Karch Kiraly | The Mindset Behind the Most Decorated Career in Volleyball History

Welcome to Becoming a Mentor — where we sit down with coaches, players, and leaders in the volleyball world to break down the mindsets that shaped them and the journeys that got them there. In our second episode, host Gert Lisha is joined by Karch Kiraly — the only person in history to win Olympic gold medals in both indoor and beach volleyball, a three-time NCAA champion at UCLA, and the head coach of the U.S. Women's National Team that captured gold at the 2020 Tokyo Olympics. The central question driving this conversation: what does it actually take to build such a legacy career?
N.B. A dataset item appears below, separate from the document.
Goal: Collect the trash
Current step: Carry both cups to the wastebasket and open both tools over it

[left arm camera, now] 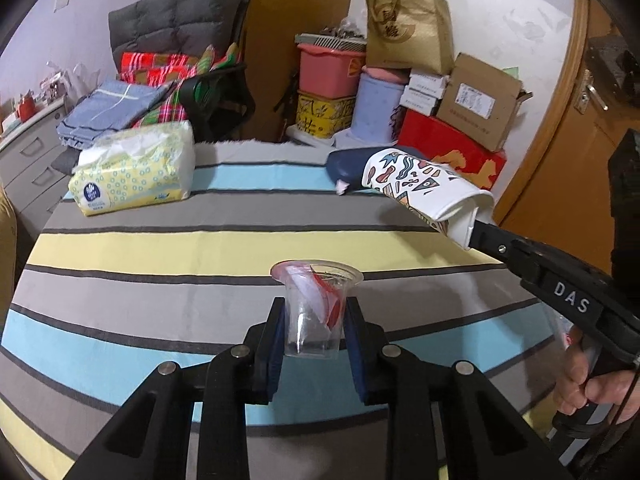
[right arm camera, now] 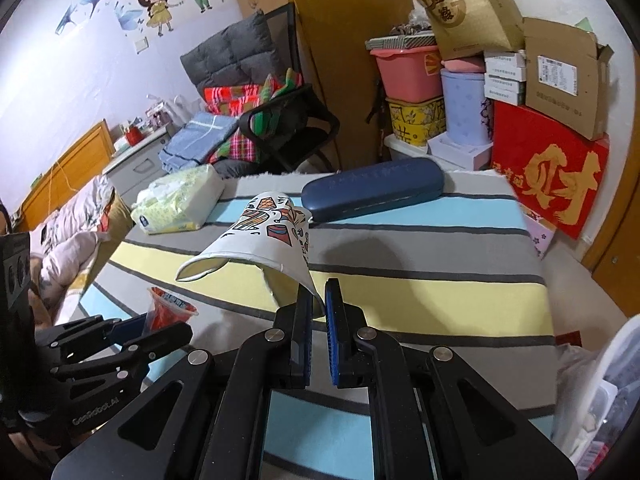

That question takes us deep — into Karch's upbringing in Santa Barbara under the influence of a father who practically built beach volleyball culture from the ground up, the obsessive competitive drive that made him the most dominant player of his generation, and the quiet, humbling pivot from individual greatness to servant leadership. We get into what it means to coach Olympic athletes when you were the standard they're chasing, how he had to unlearn the lone-wolf mentality that made him elite, and why the most powerful thing a mentor can do is make themselves unnecessary. We also unpack the culture he built inside the national program — one rooted in accountability, shared ownership, and the belief that gold medals are made in the moments no one's watching. If you've ever wondered what separates the great ones from the ones who change the game forever — this one's for you.